I have the following HTML5 video code on my homepage and it acts strange in Firefox 11.
<video width="900" height="508" autoplay="autoplay" controls="controls">
<source type="video/webm" src="http://www.mysite.com/MovieClip.webm"></source>
<source type="video/mp4" src="http://www.mysite.com/MovieClip.mp4"></source>
</video>
When the homepage on my site loads, I see in the place of the video the following error message:
"No video with supported format and MIME type found."
However, when I open up the media path "http://www.mysite.com/MovieClip.webm" directly, in a new tab, it loads the media just fine (using the internal Firefox HTML5 video player)!
Then, right afterwards when I go back to my homepage and refresh the page, it now loads the video just fine! Any ideas on why this is happening and how to fix?
Thanks in advance!
Be certain that your web server is configured to deliver WebM video as MIME type "video/webm". You can quickly and manually check if this is the case by telnetting to your web server and issuing a HEAD request:
telnet www.mysite.com 80
[after connection...]
HEAD /MovieClip.webm HTTP/1.1
Host: www.mysite.com
And finish the request with 2 carriage returns. The HTTP response header should contain a "Content-Type:" line. If it doesn't say "video/webm", Firefox won't accept your WebM file.

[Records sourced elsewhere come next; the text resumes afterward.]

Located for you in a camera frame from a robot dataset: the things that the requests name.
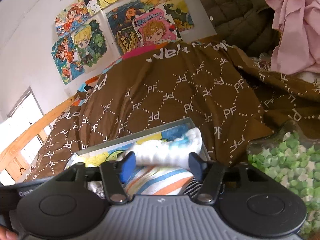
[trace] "pink poster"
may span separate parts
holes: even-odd
[[[160,4],[132,20],[142,46],[181,40],[172,16],[166,13],[164,6]]]

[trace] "white wall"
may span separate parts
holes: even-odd
[[[120,0],[104,12],[129,2]],[[215,34],[199,0],[185,0],[195,27],[182,34],[192,41]],[[44,113],[73,95],[79,85],[101,69],[64,85],[51,56],[58,40],[54,19],[73,0],[2,0],[0,2],[0,121],[30,86]]]

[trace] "blond hair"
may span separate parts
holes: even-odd
[[[91,26],[89,24],[85,25],[85,28],[77,32],[73,38],[75,44],[79,44],[82,41],[90,40],[92,37]]]
[[[155,34],[159,29],[162,29],[165,32],[165,26],[163,22],[150,21],[142,29],[143,36],[149,37]]]

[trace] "nail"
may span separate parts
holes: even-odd
[[[7,236],[8,240],[16,240],[17,239],[17,234],[11,231],[6,231],[5,235]]]

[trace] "dark quilted jacket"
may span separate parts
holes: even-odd
[[[274,11],[265,0],[201,0],[217,34],[249,56],[273,50],[278,42],[272,30]]]

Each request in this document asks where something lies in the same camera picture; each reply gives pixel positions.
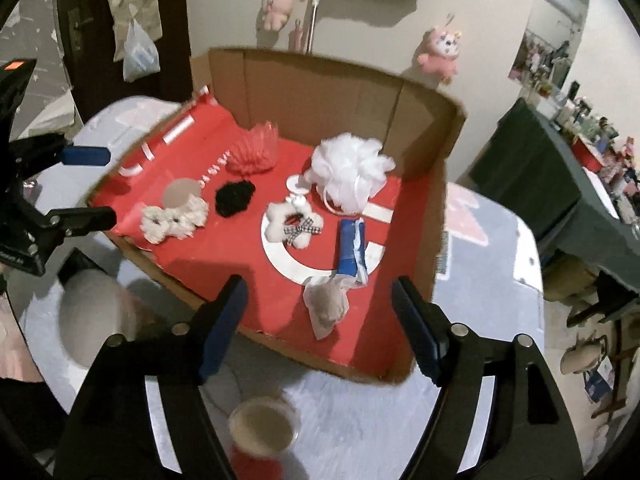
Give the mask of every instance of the white table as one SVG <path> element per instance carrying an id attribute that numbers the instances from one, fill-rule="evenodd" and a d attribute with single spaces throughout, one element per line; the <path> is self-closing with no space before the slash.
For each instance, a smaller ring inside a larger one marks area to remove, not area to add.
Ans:
<path id="1" fill-rule="evenodd" d="M 177 104 L 129 98 L 110 105 L 75 138 L 76 145 L 107 146 L 106 168 L 63 167 L 43 172 L 41 211 L 76 206 L 135 140 Z M 450 320 L 464 322 L 479 335 L 511 340 L 529 333 L 544 348 L 540 264 L 532 233 L 513 213 L 475 193 L 450 185 L 446 258 L 441 261 L 433 301 Z M 60 341 L 58 312 L 63 287 L 57 272 L 73 247 L 128 286 L 144 303 L 170 320 L 184 320 L 190 309 L 127 260 L 103 234 L 69 239 L 58 248 L 42 278 L 13 271 L 9 294 L 31 354 L 44 379 L 68 412 L 86 369 L 73 362 Z M 175 459 L 154 378 L 147 398 L 162 463 L 180 471 Z M 482 384 L 481 398 L 462 468 L 478 458 L 493 380 Z M 419 371 L 397 386 L 356 384 L 309 370 L 247 339 L 236 336 L 220 373 L 203 387 L 213 425 L 229 452 L 226 416 L 255 395 L 284 393 L 300 410 L 302 430 L 282 459 L 284 478 L 399 478 L 415 450 L 438 396 Z"/>

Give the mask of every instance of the dark brown door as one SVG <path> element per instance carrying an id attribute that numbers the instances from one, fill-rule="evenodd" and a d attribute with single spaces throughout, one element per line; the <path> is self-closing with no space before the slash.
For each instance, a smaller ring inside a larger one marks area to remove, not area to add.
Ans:
<path id="1" fill-rule="evenodd" d="M 113 19 L 107 0 L 58 0 L 60 40 L 72 94 L 83 121 L 107 105 L 133 95 L 185 101 L 191 95 L 186 0 L 160 0 L 162 38 L 156 41 L 160 72 L 125 83 L 122 62 L 113 62 Z M 68 13 L 79 9 L 82 50 L 75 51 Z"/>

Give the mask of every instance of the black and white checkered bow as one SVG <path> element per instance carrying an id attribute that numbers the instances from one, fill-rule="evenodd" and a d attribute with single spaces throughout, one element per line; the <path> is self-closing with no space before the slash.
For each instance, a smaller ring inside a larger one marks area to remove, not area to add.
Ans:
<path id="1" fill-rule="evenodd" d="M 319 235 L 322 232 L 322 228 L 315 226 L 314 221 L 310 217 L 303 218 L 298 225 L 285 225 L 284 226 L 284 234 L 287 237 L 284 240 L 284 243 L 287 245 L 293 244 L 293 240 L 298 238 L 298 235 L 302 233 L 310 233 L 313 235 Z"/>

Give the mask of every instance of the white plastic bag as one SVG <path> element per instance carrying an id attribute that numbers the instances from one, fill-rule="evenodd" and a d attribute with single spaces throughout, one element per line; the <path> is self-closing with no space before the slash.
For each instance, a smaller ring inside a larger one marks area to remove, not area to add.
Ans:
<path id="1" fill-rule="evenodd" d="M 131 83 L 156 72 L 160 72 L 158 49 L 145 29 L 136 20 L 131 20 L 127 39 L 124 42 L 122 63 L 124 81 Z"/>
<path id="2" fill-rule="evenodd" d="M 331 200 L 345 215 L 361 213 L 369 198 L 385 187 L 385 173 L 396 167 L 391 157 L 380 155 L 381 149 L 379 140 L 350 133 L 323 140 L 314 150 L 305 180 L 316 184 L 329 211 L 340 214 L 329 205 Z"/>

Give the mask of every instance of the tiled floor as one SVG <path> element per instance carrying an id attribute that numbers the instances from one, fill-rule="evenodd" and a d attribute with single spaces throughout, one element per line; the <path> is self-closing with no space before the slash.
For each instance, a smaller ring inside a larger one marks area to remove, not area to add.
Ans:
<path id="1" fill-rule="evenodd" d="M 600 324 L 598 321 L 602 316 L 594 316 L 588 319 L 584 326 L 567 328 L 566 318 L 570 310 L 570 307 L 562 303 L 545 301 L 545 359 L 569 410 L 578 437 L 582 462 L 585 463 L 593 450 L 595 432 L 607 421 L 607 415 L 591 418 L 591 413 L 597 410 L 599 405 L 589 400 L 584 391 L 581 374 L 560 373 L 560 359 L 564 352 L 576 343 L 577 337 L 585 339 L 594 332 L 596 337 L 606 334 L 611 345 L 613 323 Z"/>

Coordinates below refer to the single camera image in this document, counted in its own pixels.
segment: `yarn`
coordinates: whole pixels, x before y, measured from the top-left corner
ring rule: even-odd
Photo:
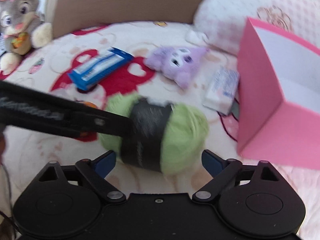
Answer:
[[[139,98],[137,93],[118,93],[108,99],[106,111],[129,117]],[[201,111],[193,106],[175,104],[162,139],[161,172],[174,175],[192,166],[199,158],[208,132],[208,121]],[[121,160],[121,137],[99,134],[99,139],[106,150],[115,151]]]

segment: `black yarn label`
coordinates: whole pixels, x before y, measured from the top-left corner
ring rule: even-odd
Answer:
[[[167,122],[172,113],[170,104],[149,104],[146,98],[132,108],[132,133],[122,139],[121,159],[124,163],[161,172],[161,144]]]

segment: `pink checkered pillow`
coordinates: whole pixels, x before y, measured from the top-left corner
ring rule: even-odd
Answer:
[[[187,35],[237,54],[247,17],[258,18],[320,46],[320,0],[203,0]]]

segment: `gray rabbit stuffed animal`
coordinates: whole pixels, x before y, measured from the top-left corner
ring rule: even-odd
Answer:
[[[36,13],[38,6],[39,0],[0,1],[0,32],[4,34],[7,51],[0,58],[4,75],[14,71],[32,47],[41,48],[52,41],[52,25],[41,24]]]

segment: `brown headboard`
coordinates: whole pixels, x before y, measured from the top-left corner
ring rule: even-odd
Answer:
[[[192,23],[202,0],[47,0],[54,37],[99,24],[129,21]]]

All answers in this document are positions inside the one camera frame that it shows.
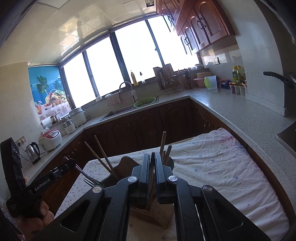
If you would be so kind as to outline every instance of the green colander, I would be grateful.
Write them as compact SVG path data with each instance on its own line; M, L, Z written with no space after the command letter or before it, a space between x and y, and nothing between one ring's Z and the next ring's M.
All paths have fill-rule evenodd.
M144 99L141 99L141 100L137 101L133 106L135 108L139 108L139 107L142 107L144 105L151 104L154 101L156 101L155 97L148 97L148 98L144 98Z

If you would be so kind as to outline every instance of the stove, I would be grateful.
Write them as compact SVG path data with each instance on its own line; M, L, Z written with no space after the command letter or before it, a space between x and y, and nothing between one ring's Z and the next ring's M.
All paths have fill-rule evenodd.
M276 139L296 157L296 122L276 135Z

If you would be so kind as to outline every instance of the bedsheet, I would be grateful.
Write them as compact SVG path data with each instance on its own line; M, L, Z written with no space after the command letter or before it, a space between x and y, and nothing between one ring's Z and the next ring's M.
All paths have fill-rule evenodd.
M109 160L116 166L122 156L129 156L141 164L143 154L152 151L157 152L159 148L114 156ZM280 240L289 229L288 218L274 189L246 149L225 129L173 144L170 157L175 163L174 175L190 185L213 186L272 241ZM98 160L89 161L84 171L97 180L109 175ZM90 189L83 179L80 174L56 217ZM127 240L176 240L175 217L167 229L130 217Z

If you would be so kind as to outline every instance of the window frame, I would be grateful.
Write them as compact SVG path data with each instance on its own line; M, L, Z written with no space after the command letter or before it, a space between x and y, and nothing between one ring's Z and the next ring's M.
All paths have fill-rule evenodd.
M155 51L157 51L157 53L158 53L158 56L159 56L161 64L162 64L162 67L164 67L165 63L163 61L163 57L161 55L160 49L159 49L158 44L156 42L156 39L155 39L155 36L154 36L153 31L151 29L151 26L150 26L150 24L148 22L149 18L153 18L153 17L157 17L157 16L160 16L160 15L156 14L156 13L153 13L153 14L147 15L147 16L145 16L143 18L136 19L136 20L130 21L128 23L125 23L125 24L123 24L121 26L115 27L115 28L109 30L107 33L103 33L103 34L97 36L96 38L90 40L83 47L75 50L71 55L66 57L60 64L58 64L59 70L60 70L60 73L61 73L61 81L62 81L62 84L64 86L65 92L67 94L67 97L68 97L68 100L69 100L69 103L70 103L70 106L71 106L72 109L76 108L76 106L75 106L75 103L74 103L74 101L72 99L71 91L70 91L68 83L67 83L67 78L66 78L66 75L65 75L64 66L69 61L71 61L73 58L75 58L78 54L82 53L83 58L84 58L84 63L85 63L85 66L86 66L86 70L87 70L87 73L88 73L88 76L89 76L89 80L90 80L91 85L93 87L94 94L95 94L96 97L98 97L99 96L99 89L97 88L96 83L94 81L94 76L93 76L92 71L91 71L91 67L90 67L90 63L89 63L86 51L87 51L87 49L89 47L91 47L92 45L100 42L101 40L103 40L105 38L108 38L108 37L110 38L110 41L111 41L111 44L112 44L112 47L113 47L113 50L114 50L114 53L115 53L115 56L116 56L120 71L121 71L121 74L123 76L123 80L125 82L131 83L131 80L130 80L130 77L129 77L126 65L124 63L124 59L123 59L123 56L122 56L122 53L121 53L117 38L116 38L116 35L115 35L115 31L118 30L118 29L124 28L124 27L126 27L128 25L131 25L133 23L136 23L136 22L145 21L145 23L146 23L146 25L148 27L148 30L149 30L149 32L151 34L151 37L153 39L153 42L155 44ZM149 79L145 80L145 82L150 82L150 81L153 81L153 80L155 80L155 77L149 78ZM129 86L126 86L126 87L123 87L122 90L126 90L128 88L129 88ZM114 94L116 92L118 92L118 89L114 90L113 92L108 93L106 95ZM93 104L95 102L96 102L96 100L93 100L93 101L83 105L82 107L89 106L89 105L91 105L91 104Z

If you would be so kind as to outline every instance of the electric kettle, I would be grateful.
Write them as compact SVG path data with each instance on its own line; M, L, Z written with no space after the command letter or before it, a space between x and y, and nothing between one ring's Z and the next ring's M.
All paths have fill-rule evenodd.
M34 164L36 164L39 160L40 160L40 149L37 145L36 142L32 142L31 144L29 144L26 148L26 153L28 154L31 162Z

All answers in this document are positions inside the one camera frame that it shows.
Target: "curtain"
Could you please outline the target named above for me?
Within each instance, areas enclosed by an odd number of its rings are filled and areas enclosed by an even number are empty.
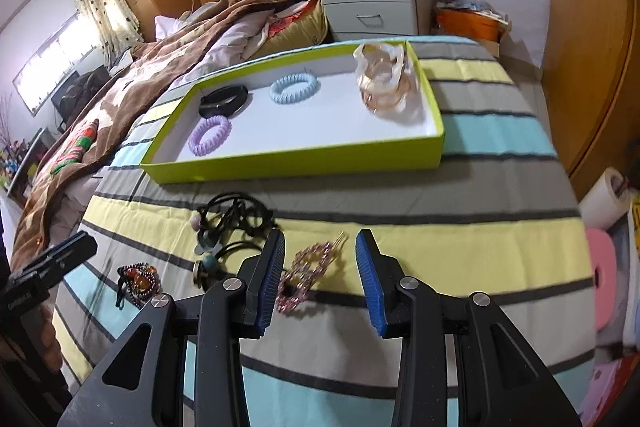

Regardng to Multimedia Mikes answer. If your server delivers the wrong mime type to the videos just put a htaccess file with following content into your videos directory:
AddType video/mp4 mp4
AddType video/ogg ogg
AddType video/webm webm
This worked out well.
If, please rate his answer ;)
Greetings
func0der
I am not entirely sure this will solve your problem, but we also have noticed erratic behavior with .webm movies in Firefox 11 (only on Windows): The video element's playhead automatically jumps to the end of the movie, even if you open the file explicitly, i.e. without a surrounding HTML page. This of course renders all autoplay settings unusable.
Our solution was to change the order of the sources, so that Firefox would prefer .ogg files over .webm - there was no need to change anything else in the HTML code.